Introduction and notes from a lecture (original) (raw)
Hello, I just found this community and I think it's for me! I'm a faithful Catholic with a B.S. in Zoology who has argued for evolution since my college days.
I went to a lecture put on by my archdiocese called "Evolution and Ethics" (or something similar). I posted extensive notes and commentary in my journal, but it's friends-only, so I will post it here. With an LJ-cut, of course. This is the first of three posts I've made (so far, at least) on the lecture.
Since this post consists of notes, it will likely read as being a little unfocused; it's not an essay, just ... notes, with commentary thrown in. I decided to break it into several posts.
The speaker was a historian named Richard Weikart, and copies of an article of his entitled Does Darwinism Devalue Human Life? were distributed. He was invited to speak after Archbishop Chaput read his book From Darwin to Hitler: Evolutionary Ethics, Eugenics and Racism in Germany. At the opening of the lecture, he answered my biggest questions by quickly pointing out that his title is not his thesis, that he doesn't argue that Darwinism inevitably leads to Nazism or eugenics. He also pointed out he is approaching the subject from a historical perspective, that is, outlining what actually happened, not what should have happened or could have happened.

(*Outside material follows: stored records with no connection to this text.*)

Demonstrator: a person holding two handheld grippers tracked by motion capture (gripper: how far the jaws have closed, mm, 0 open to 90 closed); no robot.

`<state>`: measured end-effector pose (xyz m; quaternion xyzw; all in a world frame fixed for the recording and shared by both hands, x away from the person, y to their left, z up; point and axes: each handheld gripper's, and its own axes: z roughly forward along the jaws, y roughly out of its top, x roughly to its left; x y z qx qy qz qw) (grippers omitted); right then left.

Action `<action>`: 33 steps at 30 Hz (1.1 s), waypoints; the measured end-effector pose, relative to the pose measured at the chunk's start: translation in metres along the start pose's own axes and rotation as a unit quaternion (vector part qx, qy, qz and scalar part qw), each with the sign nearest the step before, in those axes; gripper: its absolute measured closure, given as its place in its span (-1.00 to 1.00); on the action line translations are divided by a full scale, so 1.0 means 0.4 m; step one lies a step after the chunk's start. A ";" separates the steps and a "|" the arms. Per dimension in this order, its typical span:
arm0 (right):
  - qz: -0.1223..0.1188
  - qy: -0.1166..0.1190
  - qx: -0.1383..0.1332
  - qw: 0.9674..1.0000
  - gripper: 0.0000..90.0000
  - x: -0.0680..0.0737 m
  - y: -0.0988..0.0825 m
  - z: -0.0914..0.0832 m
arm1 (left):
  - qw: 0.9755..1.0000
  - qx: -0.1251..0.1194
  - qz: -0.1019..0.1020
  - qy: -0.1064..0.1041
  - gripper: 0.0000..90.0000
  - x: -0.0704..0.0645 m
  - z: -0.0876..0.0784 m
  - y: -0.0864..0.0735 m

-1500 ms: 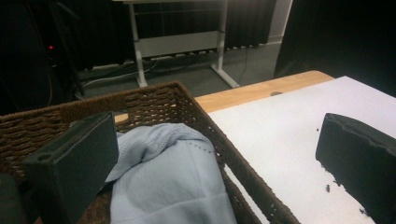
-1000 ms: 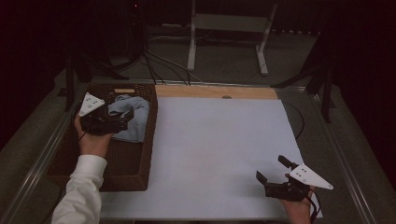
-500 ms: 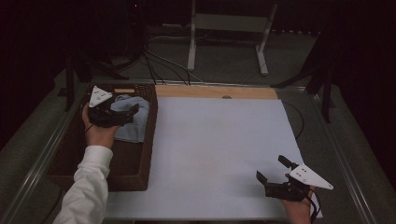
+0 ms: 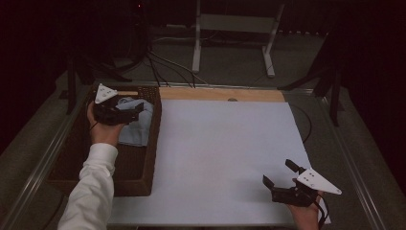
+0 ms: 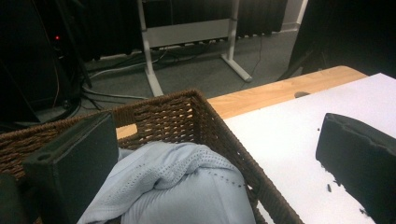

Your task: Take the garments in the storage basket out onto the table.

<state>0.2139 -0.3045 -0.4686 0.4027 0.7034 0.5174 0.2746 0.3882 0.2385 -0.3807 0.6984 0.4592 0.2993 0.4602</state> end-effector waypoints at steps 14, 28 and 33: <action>0.001 0.000 -0.001 1.000 -1.00 0.000 0.000 0.000 | 1.000 -0.001 -0.014 0.006 -0.99 0.012 0.033 0.008; 0.001 -0.001 -0.003 1.000 -1.00 -0.001 0.001 -0.004 | 1.000 0.006 -0.026 0.016 -0.99 0.010 0.071 -0.005; -0.001 -0.001 -0.004 1.000 -1.00 -0.001 0.001 -0.004 | 0.999 0.010 -0.030 0.017 -0.99 0.006 0.089 -0.012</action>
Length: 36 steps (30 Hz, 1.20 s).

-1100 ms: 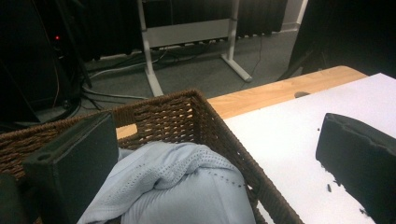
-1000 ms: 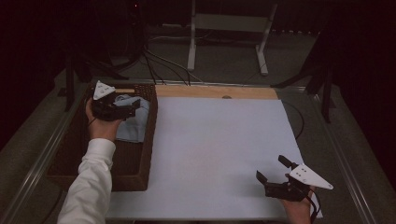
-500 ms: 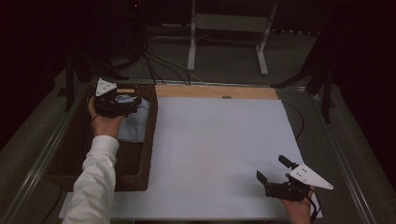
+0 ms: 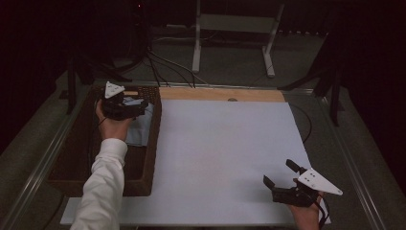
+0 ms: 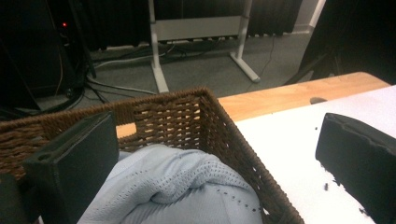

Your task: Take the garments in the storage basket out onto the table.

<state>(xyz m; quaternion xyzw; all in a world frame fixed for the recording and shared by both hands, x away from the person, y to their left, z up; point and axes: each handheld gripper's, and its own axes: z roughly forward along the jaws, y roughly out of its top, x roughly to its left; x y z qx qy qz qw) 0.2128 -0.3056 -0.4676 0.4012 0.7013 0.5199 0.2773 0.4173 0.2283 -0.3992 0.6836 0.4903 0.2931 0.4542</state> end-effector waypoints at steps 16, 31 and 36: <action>0.001 -0.001 -0.004 1.000 -1.00 -0.003 0.002 -0.008 | 1.000 0.022 -0.015 -0.015 -0.97 -0.016 0.061 -0.031; 0.003 -0.002 -0.005 1.000 -1.00 -0.005 0.002 -0.009 | 0.997 0.067 -0.032 0.016 -0.93 -0.004 0.100 -0.054; 0.003 -0.003 -0.005 1.000 -1.00 -0.006 0.002 -0.008 | 0.996 0.076 -0.037 0.029 -0.94 0.000 0.107 -0.061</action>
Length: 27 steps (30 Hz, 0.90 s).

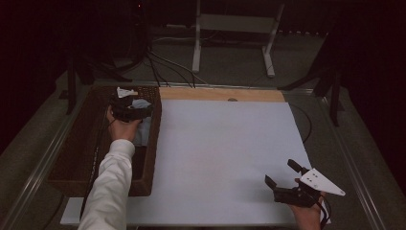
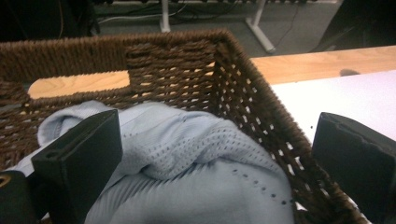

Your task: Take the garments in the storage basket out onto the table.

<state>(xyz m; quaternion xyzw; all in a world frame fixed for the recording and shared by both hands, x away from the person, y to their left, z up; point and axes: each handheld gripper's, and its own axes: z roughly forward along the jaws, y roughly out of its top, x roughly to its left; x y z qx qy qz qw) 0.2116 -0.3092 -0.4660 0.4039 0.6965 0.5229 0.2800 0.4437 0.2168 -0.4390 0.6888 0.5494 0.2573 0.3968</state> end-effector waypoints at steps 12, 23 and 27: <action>0.003 -0.001 0.000 1.000 -1.00 -0.002 0.000 -0.002 | 0.999 0.037 -0.025 0.011 -0.97 0.013 0.023 -0.016; 0.002 -0.001 0.001 1.000 -1.00 0.000 0.000 -0.001 | 0.998 0.060 -0.031 0.014 -0.96 0.022 0.038 -0.028; 0.002 -0.001 0.001 1.000 -1.00 0.000 0.000 -0.001 | 0.997 0.072 -0.031 0.010 -0.96 0.018 0.042 -0.027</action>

He gave a name to a concept I have had and argued, but never had a title for: the Naturalistic Fallacy. As he summed it up, it means "you can't go from an 'is' to an 'ought'." In other words, just because something is observed in nature to be true does not mean it should be applied to human ethics. For instance, it is a fact that a male lion will kill the cubs of another male so their mothers will come into heat and he can mate with them; it does not follow that a human male has a right to similarly kill children. It's a fact that less fit animals will tend to leave fewer offspring; it does not follow that human society should try to prevent the "less fit" among us from having children.
Weikart outlined several concepts developed by early Darwinists based on the Darwinist model of evolution by natural selection.
1. The animal ancestry of humans. Instead of viewing humans as a fundamentally different order of creation from animals, Darwinists began to view humans as a higher order of animals.
2. Denial of the body-soul dualism. Christian theists believed (and still do) that humans are comprised of both a physical body and spiritual soul; Darwinists denied there was a separate spiritual component unique to humans.
3. Moral relativism undermining human rights. If humans are merely advanced animals, then human rights are not inherent or God-given.
4. Human inequality. After all, Darwinism states that there is variety in a population, and the varieties have differential levels of fitness; social Darwinists applied that concept to humans to produce "superior" and "inferior" humans. Incidentally, literally everyone who was white and Western was racist a century ago. Social Darwinists actually argued that the difference between the "highest" humans (white Europeans, of course) and the "lowest" humans (Africans, of course) was less than the difference between the "lowest" humans and the "highest" animals (apes). These ideas that are so repugnant to us a century later were mainstream at one time.
5. Human struggle for existence. The resources of society are limited, after all, and the "inferior" are less adept at acquiring and using those resources.
6. Death as progress, that is, death produces good. It does so by culling the "inferior," improving the quality of the whole of the human race. Taken to its logical conclusion, this idea leads to Hitler's extermination camps.
With this intellectual foundation, it is no wonder eugenicists were so common and powerful at one time. I must point out and emphasize this crucial distinction (which Weikart also mentioned but did not dwell upon enough, in my opinion): Darwinism operates from natural selection, while eugenics operates from artificial selection. In other words, social Darwinism isn't actually Darwinist at all.